At St. Elie Armenian Catholic Church in downtown Beirut, Zarmig Hovsepian lit three candles and slowly mouthed silent prayers before Easter Mass. After reciting "Our Father," she added a prayer of her own: "For peace, for Lebanon and the region," she said, underscoring the deep sense of apprehension beneath the surface of otherwise festive Easter celebrations.
Next door in Syria, violence recently displaced thousands from the historic Armenian town of Kessab, which rests in northwestern Syria, along the Turkish border.

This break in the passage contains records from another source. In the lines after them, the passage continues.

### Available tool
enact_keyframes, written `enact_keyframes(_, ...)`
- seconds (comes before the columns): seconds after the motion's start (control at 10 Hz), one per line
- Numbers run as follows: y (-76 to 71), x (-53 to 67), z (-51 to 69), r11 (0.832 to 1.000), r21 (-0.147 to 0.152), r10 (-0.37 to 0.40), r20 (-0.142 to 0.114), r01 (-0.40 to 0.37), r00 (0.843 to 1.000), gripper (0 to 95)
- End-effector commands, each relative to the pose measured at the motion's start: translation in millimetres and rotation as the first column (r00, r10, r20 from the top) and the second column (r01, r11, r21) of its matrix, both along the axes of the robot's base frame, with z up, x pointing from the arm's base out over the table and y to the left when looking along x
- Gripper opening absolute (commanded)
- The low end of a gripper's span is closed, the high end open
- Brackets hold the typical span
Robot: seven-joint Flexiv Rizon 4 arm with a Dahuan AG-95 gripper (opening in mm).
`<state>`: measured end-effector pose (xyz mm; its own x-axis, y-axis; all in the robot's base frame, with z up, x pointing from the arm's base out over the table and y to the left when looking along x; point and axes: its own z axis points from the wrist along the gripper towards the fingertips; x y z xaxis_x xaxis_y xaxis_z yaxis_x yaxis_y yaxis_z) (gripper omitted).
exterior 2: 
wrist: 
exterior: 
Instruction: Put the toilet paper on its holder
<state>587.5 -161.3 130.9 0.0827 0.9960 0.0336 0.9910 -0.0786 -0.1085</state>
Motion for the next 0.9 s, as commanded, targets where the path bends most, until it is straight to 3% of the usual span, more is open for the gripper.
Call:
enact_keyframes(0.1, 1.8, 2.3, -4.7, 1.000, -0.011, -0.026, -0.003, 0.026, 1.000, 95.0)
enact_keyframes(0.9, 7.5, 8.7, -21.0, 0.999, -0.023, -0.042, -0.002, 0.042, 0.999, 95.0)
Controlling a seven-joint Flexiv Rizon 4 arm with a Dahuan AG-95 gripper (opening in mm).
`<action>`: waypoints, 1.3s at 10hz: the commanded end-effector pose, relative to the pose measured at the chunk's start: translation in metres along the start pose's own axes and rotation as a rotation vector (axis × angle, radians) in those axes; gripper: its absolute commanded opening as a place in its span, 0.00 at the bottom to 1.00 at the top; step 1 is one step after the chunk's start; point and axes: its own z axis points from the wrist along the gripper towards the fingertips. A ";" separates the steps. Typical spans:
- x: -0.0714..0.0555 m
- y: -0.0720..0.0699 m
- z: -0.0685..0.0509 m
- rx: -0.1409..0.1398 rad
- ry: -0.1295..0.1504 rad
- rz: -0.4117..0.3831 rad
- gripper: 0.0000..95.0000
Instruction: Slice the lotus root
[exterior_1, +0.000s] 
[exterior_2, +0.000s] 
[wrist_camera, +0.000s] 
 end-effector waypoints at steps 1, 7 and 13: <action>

Groups of Syrian rebels, including some with ties to al-Qaida, swept into the Latakia province last month, seizing a number of towns in the strategically important mountains.
The violence and mass displacement in Syria opened old wounds for Armenians across the region, stirring up memories of the massacre and deportation of ethnic Armenians at the hands of the Turks during World War I. Syria, once a refuge from that violence, is home to nearly 100,00 Armenians, but now the community feels under threat again.
That’s making Armenians in Lebanon nervous.
"The future is not clear for the whole Christian community in the Middle East, not just the Armenians," says Shahan Kandaharian, the executive editor of an Armenian daily newspaper. He blames the rise of Islamic fundamentalism across the Middle East.